O homem gosta de estar com o filho, deixá-lo feliz, ensiná-lo coisas. Adora ser chamado de pai. Isto o faz sentir-se gerador de algo. Mas ele teme chamar a criança de filha. Teme o olhar dos que estão ao lado da criança. Este olhar lhe diz: "você diz filho, essa é a sua geração. Mas o que você tem feito por ela?". Este homem deixa-se perturbar pelo amanhã, ou pelo passado. Ele não confia se o que fará após aquele momento com o seu filho lhe permitirá que haja um novo momento com ele.

O homem acha que não está conseguindo gerar bem o filho. Não tão bem quanto a mãe dele o gerou. A mulher sempre gera o filho muito bem: se ele está vivo, a gravidez foi ótima; e é óbvio que a mulher não vai deixar o filho ao natural, nem ela ser primitiva a ponto de não vestir, não alimentar, não acariciar e não ensinar os rudimentos de educação ao seu filho. Então uma mãe não falha.

Já quanto ao pai, é muito comum ele ser covarde. E a criança sempre o perdoa, e acredita nele. A criança sempre acredita. Deixamo-la acreditar em Papai Noel, mesmo sabendo que um dia ela descobrirá que ele não existe. "O mundo tem algo mágico", é o que queremos que a criança pense, e que o adulto em que ela se tornará conserve isso. "Existe o bem máximo, alguém cuja única intenção é sorrir e dar presentes." (a exigência de ser um bom menino não é lá muito forte).

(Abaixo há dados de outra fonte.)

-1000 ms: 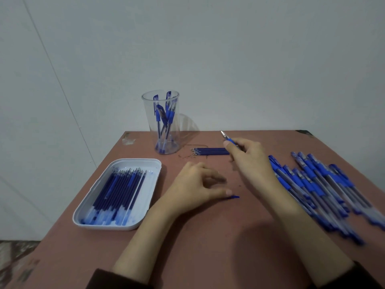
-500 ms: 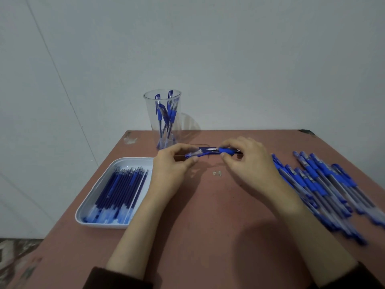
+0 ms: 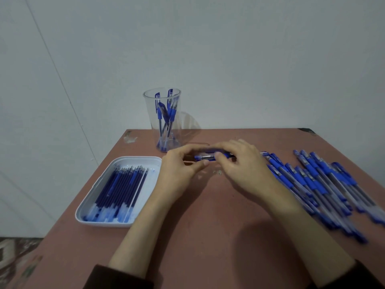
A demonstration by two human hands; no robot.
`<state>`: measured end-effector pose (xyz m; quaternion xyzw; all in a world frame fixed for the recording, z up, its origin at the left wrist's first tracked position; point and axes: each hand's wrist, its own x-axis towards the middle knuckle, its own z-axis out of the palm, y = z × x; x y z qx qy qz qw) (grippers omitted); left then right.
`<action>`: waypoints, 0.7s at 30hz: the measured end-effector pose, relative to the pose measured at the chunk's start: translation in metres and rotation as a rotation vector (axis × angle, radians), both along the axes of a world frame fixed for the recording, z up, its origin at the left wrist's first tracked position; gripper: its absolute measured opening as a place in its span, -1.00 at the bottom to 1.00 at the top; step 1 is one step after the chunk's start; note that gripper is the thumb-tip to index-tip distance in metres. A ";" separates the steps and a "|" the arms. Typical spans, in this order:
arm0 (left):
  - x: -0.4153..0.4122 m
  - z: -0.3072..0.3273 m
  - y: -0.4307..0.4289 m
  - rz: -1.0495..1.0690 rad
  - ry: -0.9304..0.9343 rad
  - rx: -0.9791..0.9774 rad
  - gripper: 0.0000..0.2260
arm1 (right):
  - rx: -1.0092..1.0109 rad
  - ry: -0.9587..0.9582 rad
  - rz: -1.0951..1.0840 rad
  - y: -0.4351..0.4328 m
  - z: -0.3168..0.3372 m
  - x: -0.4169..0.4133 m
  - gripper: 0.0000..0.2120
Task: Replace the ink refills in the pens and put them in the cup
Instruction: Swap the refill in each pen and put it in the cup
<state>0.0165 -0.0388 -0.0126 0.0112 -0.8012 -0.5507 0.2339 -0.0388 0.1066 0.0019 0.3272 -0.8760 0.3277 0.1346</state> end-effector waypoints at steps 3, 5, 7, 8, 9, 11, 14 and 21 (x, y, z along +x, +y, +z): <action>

O pai tem as dificuldades dele, a criança fica à mercê. A mãe bem sabe disso, tenta ajudar o pai, mas também preocupa-se com a criança. E nunca diz a ela que Papai-Noel não existe. "De repente aquele homem toma jeito e vira pai"; "Um dia esse pai será um pai melhor."

Então a criança começa a esperar menos. Ela está fazendo outras coisas, arruma suas próprias aventuras. Um marinheiro que aparecesse nesse momento seria interessante de escutar, mas o garoto não largaria a própria vida para segui-lo. Pensaria em largar, pois ainda tem fantasias, mas não largaria.

Essa criança será como a mãe, que não é mais inocente, sabe que os outros prometem e não cumprem e que não se pode ficar à mercê deles.

Mas ela ainda conserva a pitada de esperança que a faz ser uma pessoa que busca fazer coisas boas, no mundo. E ainda esperar que aquele homem um dia seja pai. Ao menos por um dia. Com a ajuda dela.